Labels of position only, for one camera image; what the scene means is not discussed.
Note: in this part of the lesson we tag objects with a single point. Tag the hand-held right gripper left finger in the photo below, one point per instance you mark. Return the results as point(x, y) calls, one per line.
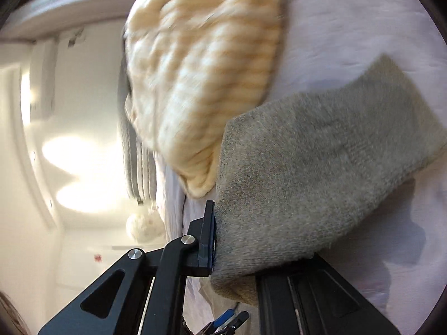
point(209, 247)

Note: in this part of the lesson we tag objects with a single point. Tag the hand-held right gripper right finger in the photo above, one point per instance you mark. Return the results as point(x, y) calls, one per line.
point(279, 296)

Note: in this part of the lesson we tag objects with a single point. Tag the grey-olive knit sweater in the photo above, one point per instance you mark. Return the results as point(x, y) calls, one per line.
point(314, 167)

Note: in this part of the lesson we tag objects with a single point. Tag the white plush ball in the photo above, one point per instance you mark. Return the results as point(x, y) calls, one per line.
point(143, 226)

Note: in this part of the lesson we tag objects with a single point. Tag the grey striped cloth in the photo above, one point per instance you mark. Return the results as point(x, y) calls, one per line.
point(134, 174)

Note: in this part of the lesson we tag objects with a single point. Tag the cream striped garment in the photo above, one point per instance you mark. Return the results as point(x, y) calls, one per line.
point(202, 76)

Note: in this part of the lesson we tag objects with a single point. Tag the person's brown hair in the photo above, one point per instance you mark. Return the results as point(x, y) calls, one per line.
point(8, 317)

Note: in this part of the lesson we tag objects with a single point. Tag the white bed sheet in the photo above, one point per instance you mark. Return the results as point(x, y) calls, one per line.
point(349, 24)

==================================================

## What you will do
Everything from the line with "Tag the cream" through the end of the listing, both ends included, needs to be transcribed exactly, with no other lines.

## Answer space
Note: in this part of the lesson we tag objects with a single point. Tag the cream striped garment in the photo above, one point per instance you mark. Return the results as point(x, y) calls, one per line.
point(202, 76)

Note: in this part of the lesson we tag objects with a single point. Tag the person's brown hair in the photo above, one point per instance you mark. Return the results as point(x, y) calls, one per line.
point(8, 317)

Note: in this part of the lesson we tag objects with a single point. Tag the white bed sheet in the photo above, one point per instance you mark. Return the results as point(x, y) calls, one per line.
point(349, 24)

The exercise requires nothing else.